The administration billed the directive as an effort to “ensure that all students, including transgender students, can attend school in an environment free from discrimination based on sex.”
Hutchinson, meanwhile, accused the president of “social engineering” and suggested that schools should continue to use common sense as they work to address situations involving transgender students.
Elsewhere in the country, conservative lawmakers echoed Hutchinson’s concerns.
“This goes against the values of so many people,” Texas Lt. Gov. Dan Patrick told reporters on Friday. “This has everything to do with keeping the federal government out of local issues.”
Patrick added that the Lone Star State would “not yield to blackmail from the president of the United States.”
Texas Sen. John Cornyn accused Obama of meddling, claiming “his job is not to intervene in state and local affairs under our constitutional scheme.”
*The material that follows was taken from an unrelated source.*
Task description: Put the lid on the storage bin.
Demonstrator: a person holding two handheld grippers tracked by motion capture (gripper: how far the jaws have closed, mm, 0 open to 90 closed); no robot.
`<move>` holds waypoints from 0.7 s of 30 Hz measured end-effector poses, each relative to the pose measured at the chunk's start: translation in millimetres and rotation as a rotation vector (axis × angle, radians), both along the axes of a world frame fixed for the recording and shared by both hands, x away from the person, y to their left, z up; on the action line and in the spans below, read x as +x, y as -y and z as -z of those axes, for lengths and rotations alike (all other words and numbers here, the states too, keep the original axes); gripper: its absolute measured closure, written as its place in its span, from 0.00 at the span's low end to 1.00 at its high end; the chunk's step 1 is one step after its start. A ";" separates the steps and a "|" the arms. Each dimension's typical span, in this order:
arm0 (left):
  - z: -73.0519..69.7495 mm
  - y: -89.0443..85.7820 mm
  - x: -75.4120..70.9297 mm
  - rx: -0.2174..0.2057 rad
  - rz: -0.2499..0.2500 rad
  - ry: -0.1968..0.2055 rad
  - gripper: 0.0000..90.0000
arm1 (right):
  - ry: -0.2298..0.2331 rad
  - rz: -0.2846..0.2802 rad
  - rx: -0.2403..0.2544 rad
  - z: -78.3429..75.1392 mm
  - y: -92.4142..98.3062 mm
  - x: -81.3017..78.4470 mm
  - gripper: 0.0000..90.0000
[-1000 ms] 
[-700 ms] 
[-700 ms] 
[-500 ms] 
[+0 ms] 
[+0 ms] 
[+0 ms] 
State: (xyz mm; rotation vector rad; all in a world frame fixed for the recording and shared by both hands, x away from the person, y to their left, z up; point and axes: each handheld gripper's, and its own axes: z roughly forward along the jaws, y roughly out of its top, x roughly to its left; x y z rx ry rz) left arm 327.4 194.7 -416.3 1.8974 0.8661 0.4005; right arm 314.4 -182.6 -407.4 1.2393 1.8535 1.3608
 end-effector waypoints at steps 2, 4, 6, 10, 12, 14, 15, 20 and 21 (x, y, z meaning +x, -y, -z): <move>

“So frankly I think his involvement in this is unwelcomed,” Cornyn said, according to Fox News.
“This ought to be a choice made by local officials at the local level held accountable by their own voters.”
Obama’s directive on transgender bathroom use comes just days after the North Carolina Gov. Pat McCrory responded to a civil rights lawsuit filed by the Justice Department over transgender rights in the Tar Heel State with a lawsuit of his own, accusing the administration of “baseless and blatant overreach.”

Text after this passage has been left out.